Tracking leads or sales by campaign is essential to identifying if a campaign is profitable. Let’s say you want to determine ROI for your Google AdWords campaign. You spent $15,000 and had sales of $200,000 throughout the course of the campaign. Without knowing how much of those sales came from your Google customers, you might just assume that your ROI is around 13:1.

An ROI of 13:1 is impressive, but is it accurate? Probably not. Putting tracking methods in place — special offer codes or coupons exclusive to your AdWords campaign — will help form a better idea about how many sales were actually driven by that campaign.

Determining ROI does not stop there, though. To get a true calculation of your ROI, you need to figure out your cost per sale and overall profit margin. Once you calculate profit from the sales generated by your advertising, you can then divide that profit by your ad spend to reach a true ROI.
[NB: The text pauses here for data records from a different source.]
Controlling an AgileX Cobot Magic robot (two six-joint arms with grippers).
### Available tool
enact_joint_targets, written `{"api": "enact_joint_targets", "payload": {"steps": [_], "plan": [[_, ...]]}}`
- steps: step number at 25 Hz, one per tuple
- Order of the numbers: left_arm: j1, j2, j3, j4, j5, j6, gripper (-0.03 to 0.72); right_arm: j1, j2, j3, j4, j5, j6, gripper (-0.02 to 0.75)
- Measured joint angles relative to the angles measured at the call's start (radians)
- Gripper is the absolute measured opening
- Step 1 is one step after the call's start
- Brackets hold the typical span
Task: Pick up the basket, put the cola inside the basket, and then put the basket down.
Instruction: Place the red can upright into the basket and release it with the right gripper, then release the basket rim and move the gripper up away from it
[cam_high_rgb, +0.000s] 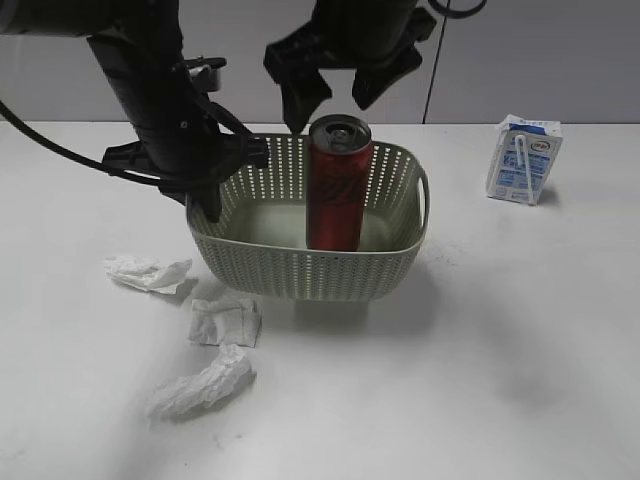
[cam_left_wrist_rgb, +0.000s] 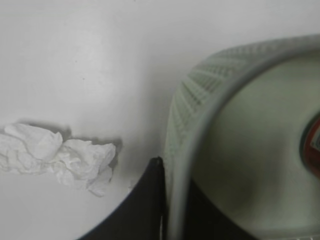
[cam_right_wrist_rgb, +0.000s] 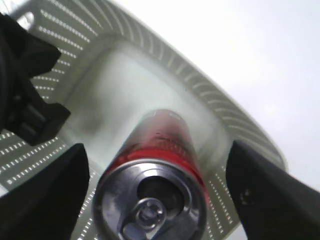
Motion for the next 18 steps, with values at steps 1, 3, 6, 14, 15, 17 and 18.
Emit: {"api": "enact_joint_targets", "payload": {"steps": [1, 3, 6, 14, 15, 17, 18], "plan": [[0.000, 0.000, 0.000, 0.000, 0.001, 0.000, -0.003, -0.005, -0.009, -0.015, 0.000, 0.000, 0.000, 0.645], [0.000, 0.000, 0.000, -0.003, 0.001, 0.000, -0.003, -0.021, -0.038, -0.038, 0.000, 0.000, -0.006, 0.645], [0.000, 0.000, 0.000, -0.005, 0.001, 0.000, -0.003, -0.090, -0.085, -0.047, -0.005, 0.000, -0.015, 0.645], [0.000, 0.000, 0.000, -0.025, 0.002, 0.000, -0.003, -0.412, -0.162, -0.005, 0.057, 0.001, -0.028, 0.634], [0.000, 0.000, 0.000, -0.027, -0.001, 0.000, -0.003, -0.442, -0.179, 0.020, 0.065, 0.001, -0.032, 0.633], [0.000, 0.001, 0.000, -0.028, -0.010, 0.000, -0.003, -0.494, -0.232, 0.104, 0.091, 0.000, -0.050, 0.626], [0.002, 0.002, 0.000, -0.030, -0.018, -0.003, -0.003, -0.510, -0.262, 0.148, 0.098, 0.000, -0.064, 0.623]]}}
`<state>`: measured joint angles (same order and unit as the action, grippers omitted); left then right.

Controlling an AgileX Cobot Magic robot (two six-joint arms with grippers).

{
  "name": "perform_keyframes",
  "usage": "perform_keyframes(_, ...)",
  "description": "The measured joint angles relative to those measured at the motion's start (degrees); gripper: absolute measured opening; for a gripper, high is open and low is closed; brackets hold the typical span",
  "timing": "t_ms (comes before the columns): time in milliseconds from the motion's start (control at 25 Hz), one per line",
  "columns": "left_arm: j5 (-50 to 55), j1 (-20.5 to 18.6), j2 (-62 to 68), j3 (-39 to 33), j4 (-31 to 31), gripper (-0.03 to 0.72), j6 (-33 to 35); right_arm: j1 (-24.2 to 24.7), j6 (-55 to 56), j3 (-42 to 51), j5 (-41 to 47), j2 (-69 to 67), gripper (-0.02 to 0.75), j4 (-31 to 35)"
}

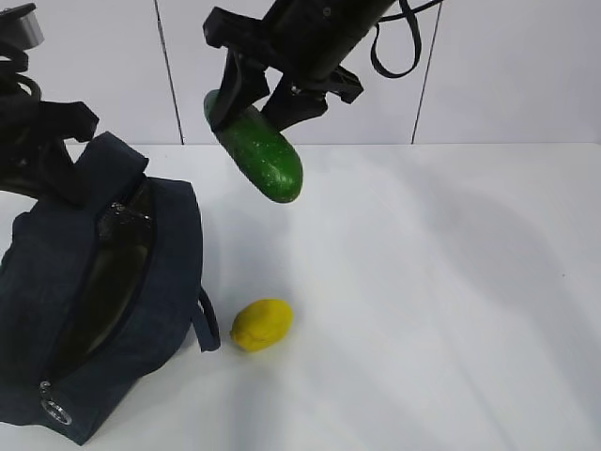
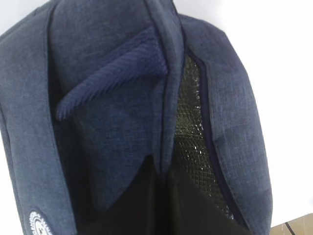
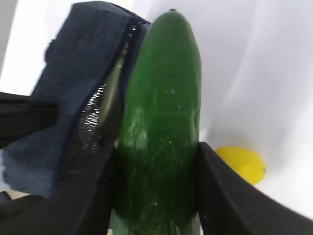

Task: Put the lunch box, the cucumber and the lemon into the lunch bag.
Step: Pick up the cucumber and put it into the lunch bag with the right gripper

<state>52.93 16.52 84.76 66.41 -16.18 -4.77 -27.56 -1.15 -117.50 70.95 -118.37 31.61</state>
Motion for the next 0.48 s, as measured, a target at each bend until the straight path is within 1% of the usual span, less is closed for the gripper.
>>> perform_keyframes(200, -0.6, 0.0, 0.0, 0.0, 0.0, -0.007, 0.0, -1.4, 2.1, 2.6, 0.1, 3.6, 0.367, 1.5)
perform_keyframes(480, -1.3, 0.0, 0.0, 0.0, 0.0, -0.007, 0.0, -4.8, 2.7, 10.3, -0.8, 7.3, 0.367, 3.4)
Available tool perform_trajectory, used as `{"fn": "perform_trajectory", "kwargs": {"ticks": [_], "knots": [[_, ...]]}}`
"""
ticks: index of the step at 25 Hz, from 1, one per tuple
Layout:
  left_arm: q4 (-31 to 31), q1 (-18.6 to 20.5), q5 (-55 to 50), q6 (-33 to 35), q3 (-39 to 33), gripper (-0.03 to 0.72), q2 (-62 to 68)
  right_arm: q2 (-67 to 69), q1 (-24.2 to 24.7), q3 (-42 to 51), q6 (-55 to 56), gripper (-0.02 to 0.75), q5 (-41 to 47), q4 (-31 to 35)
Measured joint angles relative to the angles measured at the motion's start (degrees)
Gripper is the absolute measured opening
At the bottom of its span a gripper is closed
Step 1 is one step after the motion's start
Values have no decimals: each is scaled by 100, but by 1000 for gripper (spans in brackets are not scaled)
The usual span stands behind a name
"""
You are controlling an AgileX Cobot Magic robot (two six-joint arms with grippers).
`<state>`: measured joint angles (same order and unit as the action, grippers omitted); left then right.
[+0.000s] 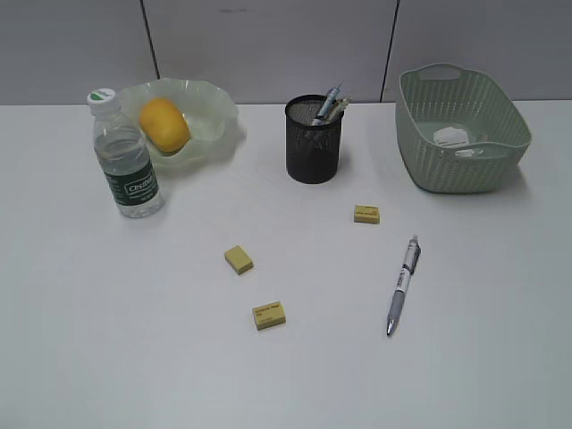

We have determined that analytics is essential to measuring the success of ad campaigns, but we haven’t determined what kinds of analytics are best for you. Analytics can come in many forms and at many costs. Here are some ideas about getting started with analytics, as well as making progress with more experience and resources.

Beginner Approach

— Make assumptions based on change in sales volume

— In-store or point-of-sale surveys

— Count incoming phone calls

Intermediary Approach

— Run test campaigns (e.g., three months instead of 12 months)

— Call-tracking lines

— Coupons or promotion codes

— Pay-per-click or pay-per-call campaigns

— Unique content specific to traffic source (e.g., a unique price point on a landing page)

Advanced Approach

— Tracking online activity:

  • Unique tracking URLs
  • E-mail lists and website registrations
  • Contact request forms

— Bridging online activity with offline purchases:

  • Call-tracking lines
  • In-store pickup options
  • Customer callback surveys

Taking simple steps, like those mentioned in the Beginner Approach, will undoubtedly help you make more informed decisions about your ad campaigns. As your analytics skills and resources become more advanced, your ability to interpret tracking data (and optimize campaigns accordingly) will advance, as well.

Analytics, in some form, are a must for all advertisers. Start simple, track the right metrics for your advertising goals and, above all, learn from your data and experiences.